I incorporate natural dyeing with plants in many different types of fiber arts. I use mulberry silk skeins for hand-embroidery, wool roving for felting, silk ribbons and yarn for weaving. But I also enjoy “slow stitching,” and so it’s always good to have a small collection of cotton squares and crochet pieces for incorporating with free-form stitching projects, such as shown in these photos:
Cellulose fibers are treated differently from protein fibers when dyeing with natural plants. Mordanting involves several different processes, depending on your preferences. There are 2-step tannin/alum mordanting and 3-step involving tannin/alum and tannin again. Some folks I know use soda ash or calcium carbonate in their mordanting process. It all depends on preferences, water quality in your area and the types of dyeing you intend to do.

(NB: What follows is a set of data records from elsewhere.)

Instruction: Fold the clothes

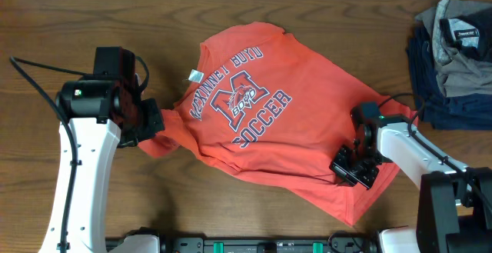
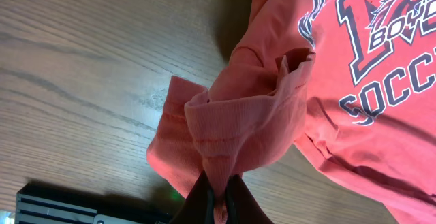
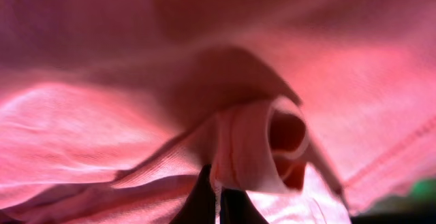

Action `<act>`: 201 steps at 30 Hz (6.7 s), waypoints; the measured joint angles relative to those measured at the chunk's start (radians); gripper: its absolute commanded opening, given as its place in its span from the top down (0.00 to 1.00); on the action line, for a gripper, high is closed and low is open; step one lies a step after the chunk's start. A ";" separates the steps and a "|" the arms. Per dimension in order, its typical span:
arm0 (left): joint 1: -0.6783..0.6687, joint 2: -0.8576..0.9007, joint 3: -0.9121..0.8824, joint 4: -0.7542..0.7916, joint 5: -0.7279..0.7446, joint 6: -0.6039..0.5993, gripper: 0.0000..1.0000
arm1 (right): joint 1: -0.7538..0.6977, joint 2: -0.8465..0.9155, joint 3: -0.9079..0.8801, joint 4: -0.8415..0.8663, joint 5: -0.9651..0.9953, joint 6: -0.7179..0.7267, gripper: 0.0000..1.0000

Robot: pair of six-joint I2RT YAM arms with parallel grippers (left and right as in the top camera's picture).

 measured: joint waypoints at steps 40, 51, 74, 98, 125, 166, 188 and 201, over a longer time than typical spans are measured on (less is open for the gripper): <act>0.137 -0.267 0.687 0.074 0.002 0.000 0.94 | -0.266 -0.307 1.524 -0.534 0.338 -0.498 0.99; 0.137 -0.208 0.710 0.078 0.044 0.000 0.94 | -0.266 -0.199 1.571 -0.600 0.362 -0.537 0.99; 0.133 0.435 0.709 0.948 0.178 -0.008 0.94 | -0.231 0.381 1.579 0.225 0.150 -0.485 0.99; 0.122 0.411 0.919 -0.198 0.178 0.023 0.94 | -0.283 0.332 1.413 -0.366 0.452 -0.490 0.99; 0.138 0.059 -0.080 -0.180 0.023 -0.058 0.94 | -0.402 0.316 0.587 -0.527 0.567 -0.314 0.99; -0.001 0.391 -0.090 0.739 0.140 -0.134 0.94 | -0.412 0.111 0.475 0.155 0.462 -0.343 0.91; -0.167 0.391 -0.090 0.811 0.180 -0.066 0.94 | -0.412 0.112 0.163 0.299 0.380 -0.344 0.92; -0.233 0.391 -0.090 0.838 0.190 0.023 0.15 | -0.412 0.106 0.150 0.319 0.378 -0.344 0.91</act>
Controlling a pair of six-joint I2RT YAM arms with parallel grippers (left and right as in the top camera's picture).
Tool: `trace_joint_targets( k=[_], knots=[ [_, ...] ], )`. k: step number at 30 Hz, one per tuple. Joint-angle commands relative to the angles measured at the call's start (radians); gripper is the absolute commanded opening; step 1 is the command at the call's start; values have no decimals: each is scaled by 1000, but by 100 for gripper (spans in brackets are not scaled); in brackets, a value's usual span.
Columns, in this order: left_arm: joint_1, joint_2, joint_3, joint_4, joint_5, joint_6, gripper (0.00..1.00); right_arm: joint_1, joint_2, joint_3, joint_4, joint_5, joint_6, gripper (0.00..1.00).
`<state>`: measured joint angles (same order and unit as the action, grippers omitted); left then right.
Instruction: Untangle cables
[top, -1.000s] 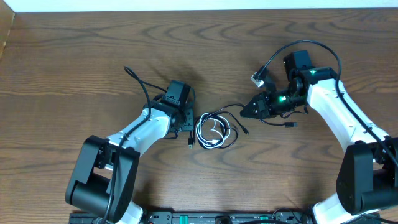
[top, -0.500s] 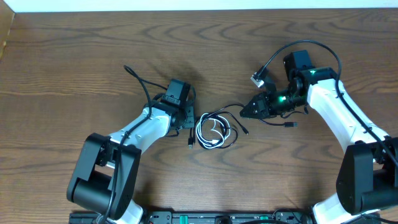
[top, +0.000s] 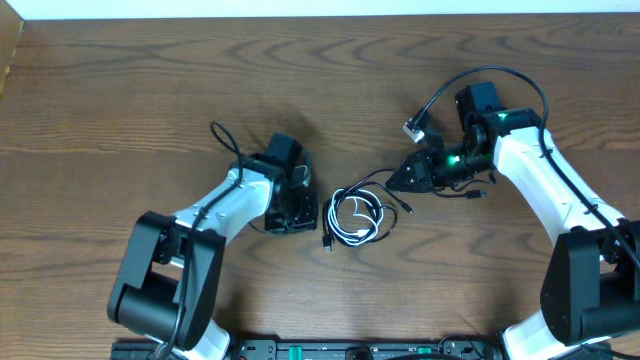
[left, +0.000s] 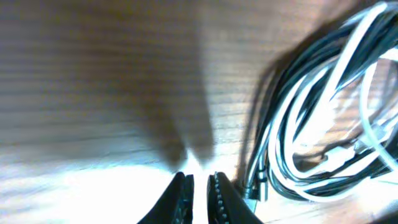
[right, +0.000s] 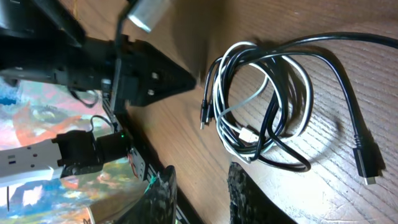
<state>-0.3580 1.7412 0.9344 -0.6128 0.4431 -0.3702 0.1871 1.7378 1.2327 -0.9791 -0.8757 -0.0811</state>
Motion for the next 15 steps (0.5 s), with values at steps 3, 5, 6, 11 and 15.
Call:
trace_joint_targets(
  k=[3, 5, 6, 11, 15],
  knots=[
    [11, -119, 78, -13, -121, -2, 27, 7, -18, -3, -6, -25, 6, 25],
    [10, -126, 77, -6, -120, -2, 28, 16, -18, -3, -6, -24, 5, 25],
    [10, -125, 77, -7, -120, -2, 28, 23, -18, -3, -5, -24, 5, 26],
    [0, -100, 68, -7, -119, -2, 33, 62, -18, -3, 11, 17, 5, 31],
    [-27, -66, 64, 16, -119, -2, 36, 94, -18, -3, 26, 67, 31, 32]
  ],
)
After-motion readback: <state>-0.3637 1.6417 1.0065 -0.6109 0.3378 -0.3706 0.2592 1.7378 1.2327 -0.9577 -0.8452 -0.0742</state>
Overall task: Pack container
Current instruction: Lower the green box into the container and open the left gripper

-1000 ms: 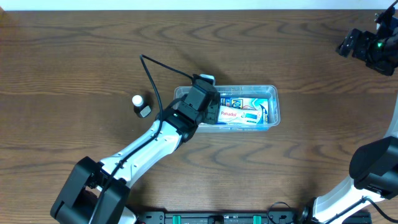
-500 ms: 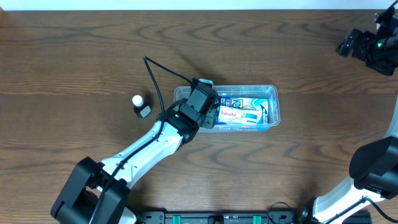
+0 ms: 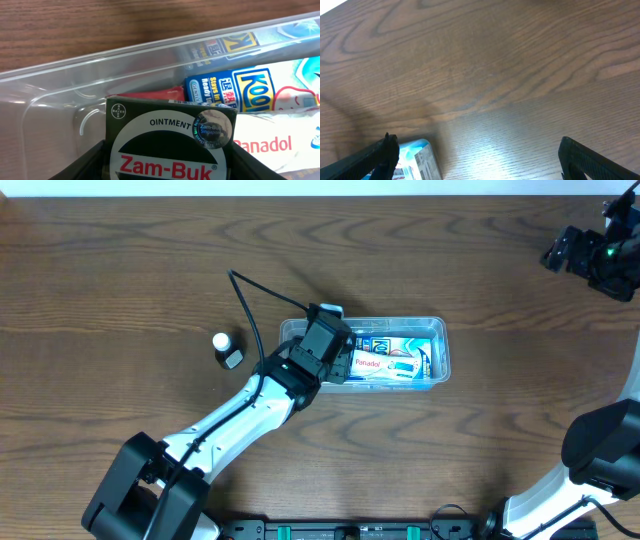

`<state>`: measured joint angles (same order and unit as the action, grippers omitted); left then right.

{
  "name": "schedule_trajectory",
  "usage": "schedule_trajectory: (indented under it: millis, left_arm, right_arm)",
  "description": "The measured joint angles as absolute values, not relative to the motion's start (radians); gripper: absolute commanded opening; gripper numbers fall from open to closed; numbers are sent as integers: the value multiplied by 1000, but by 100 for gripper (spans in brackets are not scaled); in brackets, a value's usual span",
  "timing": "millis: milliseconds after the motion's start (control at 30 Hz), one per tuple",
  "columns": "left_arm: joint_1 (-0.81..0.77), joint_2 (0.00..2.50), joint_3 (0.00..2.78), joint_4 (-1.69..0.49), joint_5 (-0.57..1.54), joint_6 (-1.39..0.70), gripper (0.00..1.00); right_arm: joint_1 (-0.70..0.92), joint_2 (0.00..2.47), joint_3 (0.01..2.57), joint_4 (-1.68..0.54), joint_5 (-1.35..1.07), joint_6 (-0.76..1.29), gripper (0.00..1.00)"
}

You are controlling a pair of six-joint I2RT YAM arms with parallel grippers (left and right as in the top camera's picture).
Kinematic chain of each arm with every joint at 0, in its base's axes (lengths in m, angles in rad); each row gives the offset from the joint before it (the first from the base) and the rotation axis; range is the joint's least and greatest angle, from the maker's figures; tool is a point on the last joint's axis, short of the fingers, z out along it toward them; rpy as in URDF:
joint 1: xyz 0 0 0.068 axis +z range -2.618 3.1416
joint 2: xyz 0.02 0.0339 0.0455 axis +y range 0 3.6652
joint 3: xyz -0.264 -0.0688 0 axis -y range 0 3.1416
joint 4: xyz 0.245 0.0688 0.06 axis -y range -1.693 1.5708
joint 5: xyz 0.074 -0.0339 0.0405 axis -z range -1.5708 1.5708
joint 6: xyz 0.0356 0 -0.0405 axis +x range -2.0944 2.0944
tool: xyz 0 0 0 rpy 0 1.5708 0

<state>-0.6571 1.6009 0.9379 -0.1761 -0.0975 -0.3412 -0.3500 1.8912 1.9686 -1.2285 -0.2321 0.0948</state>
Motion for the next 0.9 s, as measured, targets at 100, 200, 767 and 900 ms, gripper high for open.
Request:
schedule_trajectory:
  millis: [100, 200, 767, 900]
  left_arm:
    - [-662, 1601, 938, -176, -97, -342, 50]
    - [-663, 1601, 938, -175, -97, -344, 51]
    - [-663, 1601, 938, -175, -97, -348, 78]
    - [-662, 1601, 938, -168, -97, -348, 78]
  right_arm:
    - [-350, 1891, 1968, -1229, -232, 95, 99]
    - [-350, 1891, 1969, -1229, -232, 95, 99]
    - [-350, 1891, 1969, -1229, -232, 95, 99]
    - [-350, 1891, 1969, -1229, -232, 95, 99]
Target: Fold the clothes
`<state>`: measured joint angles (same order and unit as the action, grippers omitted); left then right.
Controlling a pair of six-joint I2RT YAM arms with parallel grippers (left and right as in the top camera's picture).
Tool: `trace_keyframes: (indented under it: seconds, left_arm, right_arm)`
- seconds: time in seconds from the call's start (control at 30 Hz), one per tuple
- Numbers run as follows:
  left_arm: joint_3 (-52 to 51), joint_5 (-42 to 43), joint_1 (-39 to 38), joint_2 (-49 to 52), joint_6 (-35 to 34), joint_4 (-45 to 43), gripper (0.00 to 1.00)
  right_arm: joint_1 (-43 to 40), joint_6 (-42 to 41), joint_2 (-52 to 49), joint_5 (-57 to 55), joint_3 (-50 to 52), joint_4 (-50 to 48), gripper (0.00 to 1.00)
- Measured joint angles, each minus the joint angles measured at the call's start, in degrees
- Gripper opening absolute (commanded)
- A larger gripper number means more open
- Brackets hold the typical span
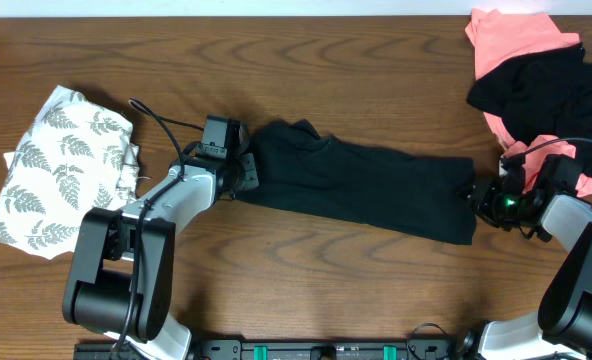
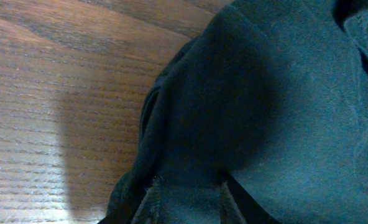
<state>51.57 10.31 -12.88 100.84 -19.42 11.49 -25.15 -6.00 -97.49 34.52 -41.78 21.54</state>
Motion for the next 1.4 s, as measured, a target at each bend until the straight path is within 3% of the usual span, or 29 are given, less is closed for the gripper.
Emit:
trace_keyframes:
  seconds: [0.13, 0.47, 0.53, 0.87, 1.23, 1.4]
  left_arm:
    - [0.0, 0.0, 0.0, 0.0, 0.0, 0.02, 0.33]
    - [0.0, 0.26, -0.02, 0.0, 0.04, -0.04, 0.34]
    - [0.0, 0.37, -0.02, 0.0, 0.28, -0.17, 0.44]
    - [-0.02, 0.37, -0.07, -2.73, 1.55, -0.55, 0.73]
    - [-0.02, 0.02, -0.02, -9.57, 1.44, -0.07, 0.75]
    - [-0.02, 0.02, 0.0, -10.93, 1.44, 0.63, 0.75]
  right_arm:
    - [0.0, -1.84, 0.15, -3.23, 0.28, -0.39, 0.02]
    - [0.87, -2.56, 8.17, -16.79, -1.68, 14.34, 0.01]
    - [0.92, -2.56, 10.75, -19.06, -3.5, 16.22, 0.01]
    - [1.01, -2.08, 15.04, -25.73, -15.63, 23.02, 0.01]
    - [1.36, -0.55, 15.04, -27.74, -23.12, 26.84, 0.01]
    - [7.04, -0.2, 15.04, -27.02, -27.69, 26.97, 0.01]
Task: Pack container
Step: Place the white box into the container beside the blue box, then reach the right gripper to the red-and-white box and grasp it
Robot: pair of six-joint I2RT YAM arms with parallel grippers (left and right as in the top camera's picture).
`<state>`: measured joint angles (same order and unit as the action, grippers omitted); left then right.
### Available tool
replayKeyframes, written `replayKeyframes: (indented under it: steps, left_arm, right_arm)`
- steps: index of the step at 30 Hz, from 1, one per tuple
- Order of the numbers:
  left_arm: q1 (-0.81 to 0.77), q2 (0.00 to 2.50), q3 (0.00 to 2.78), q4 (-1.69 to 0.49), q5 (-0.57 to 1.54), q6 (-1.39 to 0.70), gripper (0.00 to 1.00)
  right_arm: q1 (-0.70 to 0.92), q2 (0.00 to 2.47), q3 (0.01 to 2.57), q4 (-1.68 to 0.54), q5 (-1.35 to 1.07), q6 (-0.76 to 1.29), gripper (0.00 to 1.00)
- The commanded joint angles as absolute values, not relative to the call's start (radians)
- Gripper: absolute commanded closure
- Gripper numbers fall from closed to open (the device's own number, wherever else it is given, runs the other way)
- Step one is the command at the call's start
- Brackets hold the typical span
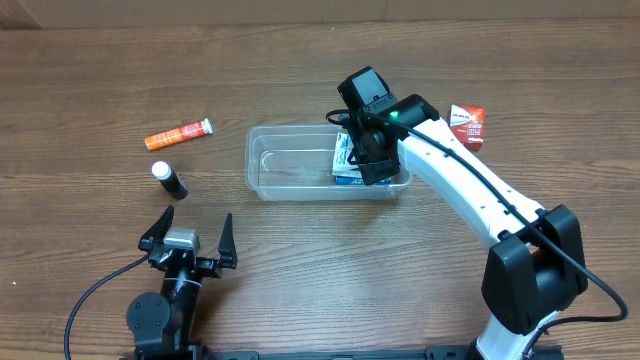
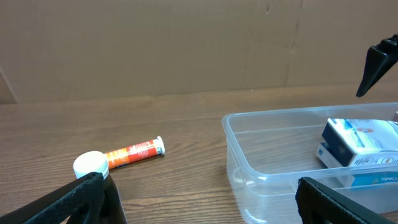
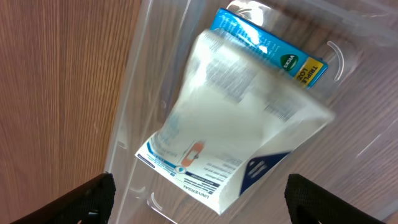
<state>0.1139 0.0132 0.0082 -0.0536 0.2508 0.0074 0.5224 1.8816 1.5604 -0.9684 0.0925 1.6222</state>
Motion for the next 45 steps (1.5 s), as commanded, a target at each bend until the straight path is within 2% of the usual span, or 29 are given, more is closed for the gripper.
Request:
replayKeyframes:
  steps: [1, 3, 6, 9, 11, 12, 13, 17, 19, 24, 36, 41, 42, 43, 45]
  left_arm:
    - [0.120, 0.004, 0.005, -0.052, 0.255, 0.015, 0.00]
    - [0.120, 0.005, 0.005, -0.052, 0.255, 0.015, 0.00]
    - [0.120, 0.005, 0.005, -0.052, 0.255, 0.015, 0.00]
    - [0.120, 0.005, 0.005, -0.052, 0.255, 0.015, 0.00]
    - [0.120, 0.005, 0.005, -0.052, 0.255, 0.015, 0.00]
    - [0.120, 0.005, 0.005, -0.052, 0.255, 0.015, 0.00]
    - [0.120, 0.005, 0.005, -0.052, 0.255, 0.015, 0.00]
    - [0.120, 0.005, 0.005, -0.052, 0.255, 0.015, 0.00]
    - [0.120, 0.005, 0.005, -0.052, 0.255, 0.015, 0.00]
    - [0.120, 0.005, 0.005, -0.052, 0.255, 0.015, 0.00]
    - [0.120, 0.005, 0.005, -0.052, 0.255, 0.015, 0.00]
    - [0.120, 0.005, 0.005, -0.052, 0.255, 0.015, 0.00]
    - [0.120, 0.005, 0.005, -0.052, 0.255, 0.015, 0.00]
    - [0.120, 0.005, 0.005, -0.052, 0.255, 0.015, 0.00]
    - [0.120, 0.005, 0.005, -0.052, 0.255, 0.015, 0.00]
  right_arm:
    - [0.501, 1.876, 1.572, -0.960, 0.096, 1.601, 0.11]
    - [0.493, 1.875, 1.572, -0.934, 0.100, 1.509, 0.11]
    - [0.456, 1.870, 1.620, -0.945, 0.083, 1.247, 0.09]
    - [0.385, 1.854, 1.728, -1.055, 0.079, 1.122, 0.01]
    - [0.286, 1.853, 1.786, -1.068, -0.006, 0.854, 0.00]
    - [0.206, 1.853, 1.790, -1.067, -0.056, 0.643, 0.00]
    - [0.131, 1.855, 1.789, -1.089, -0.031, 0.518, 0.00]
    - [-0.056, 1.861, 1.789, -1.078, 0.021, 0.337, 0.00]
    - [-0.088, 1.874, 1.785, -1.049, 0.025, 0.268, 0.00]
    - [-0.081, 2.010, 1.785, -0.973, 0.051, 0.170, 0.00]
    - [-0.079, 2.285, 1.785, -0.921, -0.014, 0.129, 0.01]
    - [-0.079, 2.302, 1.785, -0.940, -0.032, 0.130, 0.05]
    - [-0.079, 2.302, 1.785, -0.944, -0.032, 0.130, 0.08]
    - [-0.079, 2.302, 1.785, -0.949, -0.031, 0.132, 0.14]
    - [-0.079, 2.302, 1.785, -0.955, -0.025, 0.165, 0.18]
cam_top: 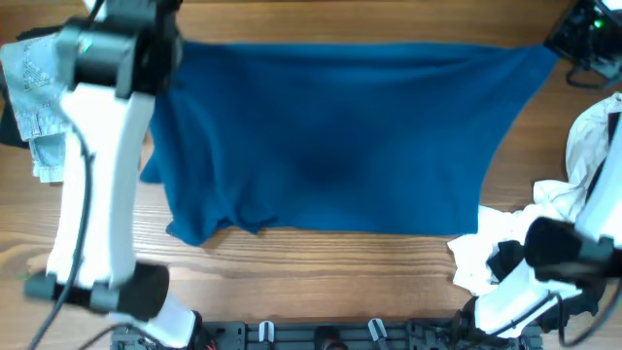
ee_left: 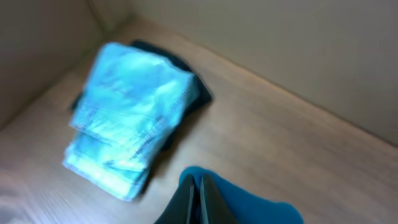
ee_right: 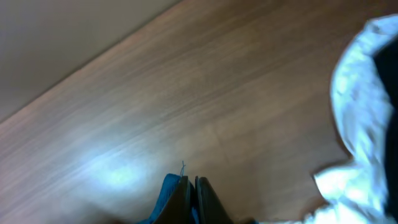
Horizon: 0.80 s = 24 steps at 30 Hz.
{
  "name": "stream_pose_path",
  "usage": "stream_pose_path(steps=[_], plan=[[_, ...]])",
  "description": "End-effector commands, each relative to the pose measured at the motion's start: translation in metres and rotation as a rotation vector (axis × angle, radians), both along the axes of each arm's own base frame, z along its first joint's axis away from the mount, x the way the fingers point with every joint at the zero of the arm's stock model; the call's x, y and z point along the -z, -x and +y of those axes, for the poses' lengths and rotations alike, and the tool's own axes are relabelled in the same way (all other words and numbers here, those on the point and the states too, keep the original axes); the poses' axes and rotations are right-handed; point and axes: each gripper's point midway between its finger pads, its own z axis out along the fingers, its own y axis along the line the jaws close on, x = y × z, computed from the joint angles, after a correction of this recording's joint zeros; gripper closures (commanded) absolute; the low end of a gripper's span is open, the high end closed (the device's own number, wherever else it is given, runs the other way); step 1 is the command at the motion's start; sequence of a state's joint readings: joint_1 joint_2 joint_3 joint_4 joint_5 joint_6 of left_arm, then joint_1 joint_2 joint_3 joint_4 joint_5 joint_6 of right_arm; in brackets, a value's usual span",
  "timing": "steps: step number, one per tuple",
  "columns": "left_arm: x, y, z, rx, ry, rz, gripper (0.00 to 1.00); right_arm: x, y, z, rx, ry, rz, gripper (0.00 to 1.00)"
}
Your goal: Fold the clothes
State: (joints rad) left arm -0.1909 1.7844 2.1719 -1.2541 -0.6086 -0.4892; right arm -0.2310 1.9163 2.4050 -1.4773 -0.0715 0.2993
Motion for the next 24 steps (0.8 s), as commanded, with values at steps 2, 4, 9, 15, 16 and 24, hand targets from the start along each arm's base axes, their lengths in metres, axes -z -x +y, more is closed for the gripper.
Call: stream_pose_path(steps=[2, 4, 9, 15, 16, 24], plan=[[0.028, -0.056, 0.002, 0.105, -0.027, 0.018, 0.96, 0.023, -0.043, -0.007, -0.092, 0.026, -0.031, 0.96], [0.040, -0.078, 0.004, 0.139, -0.026, 0.008, 0.96, 0.034, -0.060, -0.010, -0.126, 0.040, -0.045, 0.96], [0.085, -0.119, 0.015, 0.168, 0.062, 0.015, 0.96, 0.074, -0.094, -0.011, -0.186, 0.025, -0.032, 0.96], [0.169, -0.143, 0.015, 0.198, 0.162, 0.138, 0.96, 0.138, -0.120, -0.014, -0.222, 0.006, 0.040, 0.96], [0.182, -0.147, 0.014, 0.197, 0.163, 0.155, 0.96, 0.148, -0.126, -0.013, -0.239, 0.013, 0.045, 0.96], [0.168, -0.186, 0.010, 0.218, 0.152, -0.018, 0.96, 0.131, -0.181, 0.004, -0.335, 0.156, -0.153, 0.96]])
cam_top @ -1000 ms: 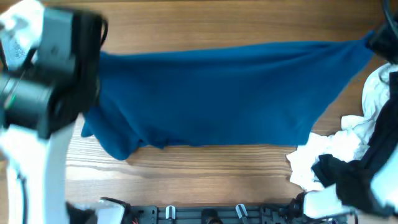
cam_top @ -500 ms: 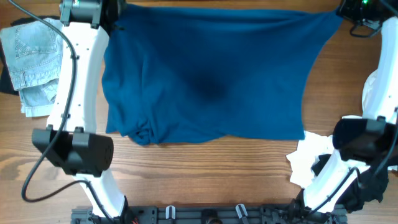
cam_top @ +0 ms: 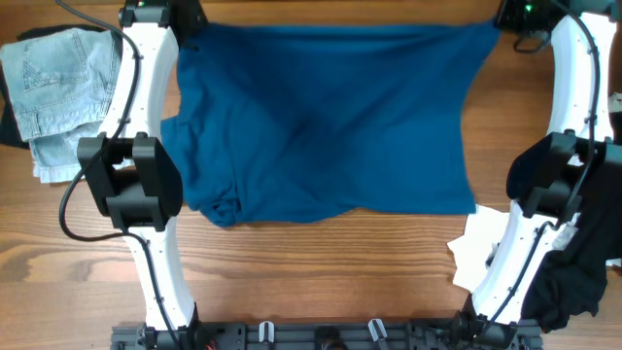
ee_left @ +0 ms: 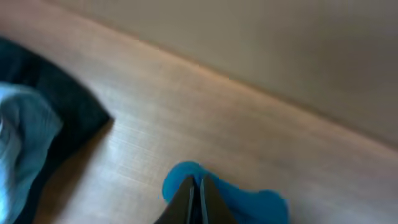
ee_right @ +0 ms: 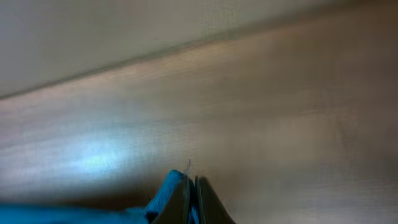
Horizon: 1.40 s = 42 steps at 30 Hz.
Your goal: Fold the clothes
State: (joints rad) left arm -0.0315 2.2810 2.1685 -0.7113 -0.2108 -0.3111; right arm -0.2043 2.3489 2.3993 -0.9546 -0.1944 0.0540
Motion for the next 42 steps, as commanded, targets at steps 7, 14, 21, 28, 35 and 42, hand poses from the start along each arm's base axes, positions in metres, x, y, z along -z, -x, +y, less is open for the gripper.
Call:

I experimented with alum acetate and calcium carbonate as mordants in preparation for using a saved madder exhaust bath and a newly prepared pomegranate dye bath. My intention was to build up a larger collection of hand-dyed pieces for stitching projects, as well as having extras to trade with other fiber artists.
Here are the results of the madder exhaust. You can see in the photos where the dye “struck” first, leaving a variety of madder shades–from salmon to deep pink–almost red–and a hint of raspberry. I included cotton scraps as well as vintage cotton crochet pieces from my stash to be dyed.
My second dye pot contained pomegranate, which came out in the photo below a bit lighter than in reality. These pieces are also cotton, and may be over-dyed later with other plants or perhaps eco-printed as samples in future experiments.
In any case, the pieces are bagged and labeled and ready to be used or traded.